**Exercise prompt:**
In the listing beneath this line, copy exactly the lines starting with the one containing "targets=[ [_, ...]" and going on through the one containing "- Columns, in".

··· Data in this exercise

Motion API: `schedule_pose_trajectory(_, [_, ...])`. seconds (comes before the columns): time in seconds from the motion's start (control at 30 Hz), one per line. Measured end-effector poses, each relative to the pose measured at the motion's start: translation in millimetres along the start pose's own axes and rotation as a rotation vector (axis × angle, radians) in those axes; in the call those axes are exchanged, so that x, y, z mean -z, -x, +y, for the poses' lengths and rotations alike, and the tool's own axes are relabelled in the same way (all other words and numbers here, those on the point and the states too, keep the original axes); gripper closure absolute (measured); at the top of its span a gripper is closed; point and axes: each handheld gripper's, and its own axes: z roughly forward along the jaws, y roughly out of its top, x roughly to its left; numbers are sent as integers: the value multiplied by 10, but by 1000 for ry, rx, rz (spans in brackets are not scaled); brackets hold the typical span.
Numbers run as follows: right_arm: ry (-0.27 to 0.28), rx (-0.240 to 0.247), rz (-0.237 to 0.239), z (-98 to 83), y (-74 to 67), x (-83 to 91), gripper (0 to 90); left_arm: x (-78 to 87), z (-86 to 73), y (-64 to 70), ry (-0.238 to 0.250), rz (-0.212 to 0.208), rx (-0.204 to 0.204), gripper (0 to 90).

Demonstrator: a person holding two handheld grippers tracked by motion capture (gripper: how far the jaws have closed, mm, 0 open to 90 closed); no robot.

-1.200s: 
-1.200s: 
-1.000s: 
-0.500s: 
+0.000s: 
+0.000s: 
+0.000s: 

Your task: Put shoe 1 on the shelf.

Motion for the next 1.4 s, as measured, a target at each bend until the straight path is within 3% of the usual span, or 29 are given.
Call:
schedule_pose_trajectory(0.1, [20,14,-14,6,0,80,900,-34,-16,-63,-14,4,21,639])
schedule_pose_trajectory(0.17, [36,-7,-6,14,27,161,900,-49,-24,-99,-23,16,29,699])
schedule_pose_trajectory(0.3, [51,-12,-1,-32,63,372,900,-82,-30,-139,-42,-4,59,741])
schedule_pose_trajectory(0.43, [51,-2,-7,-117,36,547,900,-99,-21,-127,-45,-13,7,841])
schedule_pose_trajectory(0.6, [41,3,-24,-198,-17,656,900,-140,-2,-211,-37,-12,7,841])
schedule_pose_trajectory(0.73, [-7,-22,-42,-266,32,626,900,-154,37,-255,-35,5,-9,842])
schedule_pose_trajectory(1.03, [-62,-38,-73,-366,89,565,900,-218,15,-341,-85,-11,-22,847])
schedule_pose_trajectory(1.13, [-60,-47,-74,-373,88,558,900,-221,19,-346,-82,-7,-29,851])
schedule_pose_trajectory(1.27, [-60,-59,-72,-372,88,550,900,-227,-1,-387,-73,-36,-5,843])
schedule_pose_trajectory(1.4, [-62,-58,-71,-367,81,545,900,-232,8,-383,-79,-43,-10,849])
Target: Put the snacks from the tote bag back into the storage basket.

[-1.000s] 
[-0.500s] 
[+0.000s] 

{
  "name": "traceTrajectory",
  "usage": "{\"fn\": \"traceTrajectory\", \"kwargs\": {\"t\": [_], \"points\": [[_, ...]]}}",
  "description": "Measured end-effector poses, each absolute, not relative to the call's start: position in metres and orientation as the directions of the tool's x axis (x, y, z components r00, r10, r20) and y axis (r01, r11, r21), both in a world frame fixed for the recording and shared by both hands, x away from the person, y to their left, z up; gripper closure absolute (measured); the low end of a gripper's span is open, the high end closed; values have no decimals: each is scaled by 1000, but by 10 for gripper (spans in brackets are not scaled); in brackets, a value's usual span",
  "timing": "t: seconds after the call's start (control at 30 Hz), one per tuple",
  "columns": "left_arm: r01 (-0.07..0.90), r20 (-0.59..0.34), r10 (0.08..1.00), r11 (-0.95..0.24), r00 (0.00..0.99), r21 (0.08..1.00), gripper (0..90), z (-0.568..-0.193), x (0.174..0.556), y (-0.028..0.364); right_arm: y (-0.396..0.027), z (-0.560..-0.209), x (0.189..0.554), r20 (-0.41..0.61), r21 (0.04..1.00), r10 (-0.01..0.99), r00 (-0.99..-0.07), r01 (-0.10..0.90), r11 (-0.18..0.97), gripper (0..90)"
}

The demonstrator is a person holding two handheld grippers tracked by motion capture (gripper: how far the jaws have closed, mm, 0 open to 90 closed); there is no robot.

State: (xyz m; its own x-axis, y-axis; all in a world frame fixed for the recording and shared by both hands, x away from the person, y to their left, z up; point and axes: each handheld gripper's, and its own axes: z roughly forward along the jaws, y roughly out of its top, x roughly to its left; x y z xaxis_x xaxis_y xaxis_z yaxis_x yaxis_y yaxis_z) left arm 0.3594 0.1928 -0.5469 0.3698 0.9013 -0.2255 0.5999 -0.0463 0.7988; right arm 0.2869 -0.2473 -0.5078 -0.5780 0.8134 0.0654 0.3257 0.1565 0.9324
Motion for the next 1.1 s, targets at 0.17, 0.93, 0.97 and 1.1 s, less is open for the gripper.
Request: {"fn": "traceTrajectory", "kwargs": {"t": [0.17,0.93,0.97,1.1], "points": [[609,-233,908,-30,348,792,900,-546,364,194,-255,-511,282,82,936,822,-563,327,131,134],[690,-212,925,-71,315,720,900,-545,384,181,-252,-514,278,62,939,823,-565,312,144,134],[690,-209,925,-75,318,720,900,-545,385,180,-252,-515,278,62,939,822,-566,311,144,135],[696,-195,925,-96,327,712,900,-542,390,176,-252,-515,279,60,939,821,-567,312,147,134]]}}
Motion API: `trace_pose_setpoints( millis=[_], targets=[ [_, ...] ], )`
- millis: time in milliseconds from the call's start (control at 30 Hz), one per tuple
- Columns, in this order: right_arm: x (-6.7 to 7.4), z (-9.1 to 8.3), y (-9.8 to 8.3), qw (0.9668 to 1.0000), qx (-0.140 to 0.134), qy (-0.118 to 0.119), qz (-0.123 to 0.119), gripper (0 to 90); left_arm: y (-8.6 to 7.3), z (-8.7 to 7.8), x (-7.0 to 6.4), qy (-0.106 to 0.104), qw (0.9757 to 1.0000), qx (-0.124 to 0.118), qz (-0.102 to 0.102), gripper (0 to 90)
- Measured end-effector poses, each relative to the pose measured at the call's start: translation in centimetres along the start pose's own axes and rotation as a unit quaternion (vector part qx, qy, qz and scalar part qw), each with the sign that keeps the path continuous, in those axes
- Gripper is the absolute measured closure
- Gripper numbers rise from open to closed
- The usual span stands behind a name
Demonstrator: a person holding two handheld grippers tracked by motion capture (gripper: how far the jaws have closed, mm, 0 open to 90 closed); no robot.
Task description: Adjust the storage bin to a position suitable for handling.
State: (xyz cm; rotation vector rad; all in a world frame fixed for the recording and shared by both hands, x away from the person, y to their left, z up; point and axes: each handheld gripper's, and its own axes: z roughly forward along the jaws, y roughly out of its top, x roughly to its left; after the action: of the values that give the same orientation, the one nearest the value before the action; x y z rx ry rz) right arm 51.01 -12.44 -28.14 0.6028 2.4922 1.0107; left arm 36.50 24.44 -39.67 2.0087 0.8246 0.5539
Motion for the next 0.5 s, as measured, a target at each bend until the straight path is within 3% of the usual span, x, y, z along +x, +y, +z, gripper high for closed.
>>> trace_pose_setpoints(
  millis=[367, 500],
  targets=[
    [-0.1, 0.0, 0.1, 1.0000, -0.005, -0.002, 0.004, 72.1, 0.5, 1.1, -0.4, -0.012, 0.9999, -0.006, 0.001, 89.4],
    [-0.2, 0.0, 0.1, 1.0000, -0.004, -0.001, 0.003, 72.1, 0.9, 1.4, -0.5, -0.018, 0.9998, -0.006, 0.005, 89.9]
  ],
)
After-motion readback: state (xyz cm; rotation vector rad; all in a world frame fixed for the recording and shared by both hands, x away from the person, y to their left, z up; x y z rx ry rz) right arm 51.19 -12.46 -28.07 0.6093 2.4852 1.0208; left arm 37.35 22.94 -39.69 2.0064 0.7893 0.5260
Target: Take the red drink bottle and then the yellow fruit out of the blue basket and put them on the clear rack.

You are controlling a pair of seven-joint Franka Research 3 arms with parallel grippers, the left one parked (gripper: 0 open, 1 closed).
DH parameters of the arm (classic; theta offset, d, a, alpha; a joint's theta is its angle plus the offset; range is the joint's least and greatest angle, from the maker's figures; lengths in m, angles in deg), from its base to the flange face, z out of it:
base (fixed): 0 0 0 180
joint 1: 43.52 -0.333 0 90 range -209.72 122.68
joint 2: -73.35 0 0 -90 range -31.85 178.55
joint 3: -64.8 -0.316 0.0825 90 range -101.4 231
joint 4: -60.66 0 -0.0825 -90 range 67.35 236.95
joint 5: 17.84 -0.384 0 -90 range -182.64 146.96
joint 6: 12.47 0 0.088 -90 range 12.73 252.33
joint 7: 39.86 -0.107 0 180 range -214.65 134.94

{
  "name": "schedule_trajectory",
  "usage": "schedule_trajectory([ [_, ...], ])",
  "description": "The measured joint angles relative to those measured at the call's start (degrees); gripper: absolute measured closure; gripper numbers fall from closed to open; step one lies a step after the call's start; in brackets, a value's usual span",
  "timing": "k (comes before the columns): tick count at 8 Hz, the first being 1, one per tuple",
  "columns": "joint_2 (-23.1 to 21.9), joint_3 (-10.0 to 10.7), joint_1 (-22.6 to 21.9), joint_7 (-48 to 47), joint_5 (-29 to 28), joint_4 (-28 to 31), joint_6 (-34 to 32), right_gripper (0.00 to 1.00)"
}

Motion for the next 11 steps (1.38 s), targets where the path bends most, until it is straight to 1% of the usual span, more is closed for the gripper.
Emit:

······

**Your response:**
Motion API: `trace_pose_setpoints( millis=[_], targets=[ [_, ...] ], )`
- millis: time in milliseconds from the call's start (control at 30 Hz), one per tuple
- Columns, in this order: right_arm: x (-6.7 to 7.4), z (-9.1 to 8.3), y (-9.8 to 8.3), qw (0.9668 to 1.0000), qx (-0.140 to 0.134), qy (-0.118 to 0.119), qz (-0.123 to 0.119), gripper (0 to 90); left_arm: y (-8.6 to 7.3), z (-8.7 to 7.8), x (-7.0 to 6.4), qy (-0.106 to 0.104), qw (0.9757 to 1.0000), qx (-0.124 to 0.118), qz (-0.102 to 0.102), gripper (0 to 90)

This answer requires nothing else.